Mediating a position between radicals advocating separatism and traditionalists guarding a fixed, highly homogeneous Western canon, Gates has faced criticisms from both sides; some criticize that the additional black literature will diminish the value of the Western canon, while separatists feel that Gates is too accommodating to the dominant white culture in advocating integration.
As a literary historian committed to the preservation and study of historical texts, Gates has been integral to the Black Periodical Literature Project, an archive of black newspapers and magazines created with financial assistance from the National Endowment for the Humanities. To build Harvard’s visual, documentary, and literary archives of African-American texts, Gates arranged for the purchase of “The Image of the Black in Western Art,” a collection assembled by Dominique de Menil in Houston, Texas. Earlier, as a result of his research as a MacArthur Fellow, Gates had discovered Our Nig, the first novel in the United States written by a black person, Harriet E. Wilson, in 1859; he followed this discovery with the acquisition of the manuscript of The Bondswoman’s Narrative, another narrative from the same period.

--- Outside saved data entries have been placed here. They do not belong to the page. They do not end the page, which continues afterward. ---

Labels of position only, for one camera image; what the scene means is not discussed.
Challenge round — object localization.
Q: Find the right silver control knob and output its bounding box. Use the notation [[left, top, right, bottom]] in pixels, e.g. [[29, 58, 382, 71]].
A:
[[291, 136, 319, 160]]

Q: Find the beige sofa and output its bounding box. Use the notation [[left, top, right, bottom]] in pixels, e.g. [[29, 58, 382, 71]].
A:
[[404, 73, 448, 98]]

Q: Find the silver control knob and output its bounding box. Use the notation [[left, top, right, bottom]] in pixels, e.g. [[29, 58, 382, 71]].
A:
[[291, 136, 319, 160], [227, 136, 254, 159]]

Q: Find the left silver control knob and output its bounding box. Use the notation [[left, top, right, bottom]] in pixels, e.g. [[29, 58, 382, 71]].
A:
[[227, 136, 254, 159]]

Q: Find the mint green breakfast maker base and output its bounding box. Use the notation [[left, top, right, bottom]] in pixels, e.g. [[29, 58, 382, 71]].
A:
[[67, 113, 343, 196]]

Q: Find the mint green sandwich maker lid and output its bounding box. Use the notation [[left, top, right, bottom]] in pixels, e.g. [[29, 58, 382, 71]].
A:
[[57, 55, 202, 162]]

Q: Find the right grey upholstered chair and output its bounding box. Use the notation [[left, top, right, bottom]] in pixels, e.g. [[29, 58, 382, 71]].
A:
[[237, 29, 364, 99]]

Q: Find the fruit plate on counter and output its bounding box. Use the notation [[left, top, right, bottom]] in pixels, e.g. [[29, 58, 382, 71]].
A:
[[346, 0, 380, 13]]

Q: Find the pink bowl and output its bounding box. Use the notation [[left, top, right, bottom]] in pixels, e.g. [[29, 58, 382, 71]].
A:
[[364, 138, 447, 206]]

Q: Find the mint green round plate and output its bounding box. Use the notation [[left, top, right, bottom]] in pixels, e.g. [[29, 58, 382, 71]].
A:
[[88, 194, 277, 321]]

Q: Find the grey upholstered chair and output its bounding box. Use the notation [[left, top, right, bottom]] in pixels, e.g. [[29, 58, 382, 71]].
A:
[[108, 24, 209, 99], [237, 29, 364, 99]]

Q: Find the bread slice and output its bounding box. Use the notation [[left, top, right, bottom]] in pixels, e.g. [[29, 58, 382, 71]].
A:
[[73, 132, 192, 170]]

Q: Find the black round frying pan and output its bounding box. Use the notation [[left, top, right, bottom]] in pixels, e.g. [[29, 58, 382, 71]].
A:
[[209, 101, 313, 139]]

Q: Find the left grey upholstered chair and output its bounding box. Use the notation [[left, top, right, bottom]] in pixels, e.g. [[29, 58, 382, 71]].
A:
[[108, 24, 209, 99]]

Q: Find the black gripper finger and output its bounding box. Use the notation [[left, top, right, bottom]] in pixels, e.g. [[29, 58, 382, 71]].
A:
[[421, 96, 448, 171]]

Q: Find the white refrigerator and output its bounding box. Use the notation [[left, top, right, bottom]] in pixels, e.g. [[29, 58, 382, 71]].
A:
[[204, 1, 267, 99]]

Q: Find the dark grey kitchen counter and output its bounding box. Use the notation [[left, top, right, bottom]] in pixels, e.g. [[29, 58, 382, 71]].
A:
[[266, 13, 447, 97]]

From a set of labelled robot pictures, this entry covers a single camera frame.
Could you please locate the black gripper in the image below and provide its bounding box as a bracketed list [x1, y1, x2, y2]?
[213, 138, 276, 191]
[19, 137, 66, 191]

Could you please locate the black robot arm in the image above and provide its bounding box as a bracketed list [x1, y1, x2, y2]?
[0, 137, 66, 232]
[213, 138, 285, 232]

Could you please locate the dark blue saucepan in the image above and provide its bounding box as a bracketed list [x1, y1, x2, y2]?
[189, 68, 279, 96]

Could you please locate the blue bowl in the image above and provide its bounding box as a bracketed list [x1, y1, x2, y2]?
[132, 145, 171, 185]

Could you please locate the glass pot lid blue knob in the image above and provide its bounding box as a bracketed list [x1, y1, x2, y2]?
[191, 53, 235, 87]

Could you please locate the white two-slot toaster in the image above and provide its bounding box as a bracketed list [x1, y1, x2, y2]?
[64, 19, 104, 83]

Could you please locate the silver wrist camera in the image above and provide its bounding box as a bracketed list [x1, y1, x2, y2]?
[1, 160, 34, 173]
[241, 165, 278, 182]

As a prominent black intellectual, Gates has focused throughout his career not only on his research and teaching but on building academic institutions to study black culture. Additionally, he has worked to bring about social, educational, and intellectual equality for black Americans and has written pieces in The New York Times that defend rap music and an article in Sports Illustrated that criticizes black youth culture for glorifying basketball over education. In 1992, he received a George Polk Award for his social commentary in The New York Times. Gates' prominence in this field led to him being tapped as a witness on behalf of the controversial Florida rap group 2 Live Crew in their obscenity case. He argued the material the government alleged was profane, actually had important roots in African-American vernacular, games, and literary traditions and should be protected.
Asked by NEH Chairman Bruce Cole about how Gates would describe what he does, Gates responded, “I would say I’m a literary critic. That’s the first descriptor that comes to mind. After that I would say I was a teacher. Both would be just as important.”
Gates has been the recipient of nearly 50 honorary degrees and numerous academic and social action awards. He was named a MacArthur Fellow in 1981 and was listed in Time among its “25 Most Influential Americans” in 1997. On October 23, 2006, Gates was appointed the Alphonse Fletcher Jr. University Professor at Harvard University. In January 2008, he co-founded The Root, a website dedicated to African-American perspectives published by The Washington Post Company. Gates currently chairs the Fletcher Foundation, and is a member of the Council on Foreign Relations. He is on the boards of many notable institutions including the New York Public Library, Jazz at Lincoln Center, the Aspen Institute, the Brookings Institution, the Studio Museum of Harlem, the NAACP Legal Defense Fund, HEAF (the Harlem Educational Activities Fund), and the Center for Advanced Study in the Behavioral Sciences, located in Stanford, California.
In 2006, Gates was inducted into the Sons of the American Revolution, after he traced his lineage back to John Redman, a Free Negro who fought in the Revolutionary War.
The popular Harvard-area burger restaurant, Mr. Bartley's Burger Cottage, sells a Professor Skip Gates burger topped with pineapple and teriyaki sauce.